=== Your goal ===
Your reply should be only the number of lines in the material below that include the word "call".
----- Data extract -----
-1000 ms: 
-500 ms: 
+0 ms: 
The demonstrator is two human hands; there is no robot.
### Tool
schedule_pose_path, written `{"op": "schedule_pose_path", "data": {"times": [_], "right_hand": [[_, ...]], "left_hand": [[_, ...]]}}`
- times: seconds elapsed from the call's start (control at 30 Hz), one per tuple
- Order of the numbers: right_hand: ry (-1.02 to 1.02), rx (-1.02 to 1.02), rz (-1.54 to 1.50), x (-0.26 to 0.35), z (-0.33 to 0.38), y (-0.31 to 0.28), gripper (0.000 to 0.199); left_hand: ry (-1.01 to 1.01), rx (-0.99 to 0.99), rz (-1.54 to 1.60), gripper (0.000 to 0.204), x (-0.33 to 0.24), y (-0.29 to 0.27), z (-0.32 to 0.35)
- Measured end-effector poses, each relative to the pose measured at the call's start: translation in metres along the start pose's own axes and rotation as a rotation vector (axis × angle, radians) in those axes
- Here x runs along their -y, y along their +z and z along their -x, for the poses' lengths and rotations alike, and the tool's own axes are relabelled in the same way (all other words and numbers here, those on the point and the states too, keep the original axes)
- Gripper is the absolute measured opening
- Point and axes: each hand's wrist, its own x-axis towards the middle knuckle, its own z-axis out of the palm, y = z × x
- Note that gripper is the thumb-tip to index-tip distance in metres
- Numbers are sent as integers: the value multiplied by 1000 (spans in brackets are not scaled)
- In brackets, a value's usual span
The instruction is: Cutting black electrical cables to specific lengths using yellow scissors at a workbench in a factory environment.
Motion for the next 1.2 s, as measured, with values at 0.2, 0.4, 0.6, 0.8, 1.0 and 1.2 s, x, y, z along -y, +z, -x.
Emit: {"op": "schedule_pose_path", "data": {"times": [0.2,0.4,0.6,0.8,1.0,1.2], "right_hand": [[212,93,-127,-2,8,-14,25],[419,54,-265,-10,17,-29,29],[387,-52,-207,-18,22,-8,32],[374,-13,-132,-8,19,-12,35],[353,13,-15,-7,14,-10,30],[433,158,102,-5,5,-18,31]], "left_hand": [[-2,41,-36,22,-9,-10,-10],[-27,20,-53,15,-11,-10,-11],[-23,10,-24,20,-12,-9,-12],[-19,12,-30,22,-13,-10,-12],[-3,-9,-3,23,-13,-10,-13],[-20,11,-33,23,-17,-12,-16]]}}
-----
=== Solution for this exercise ===
2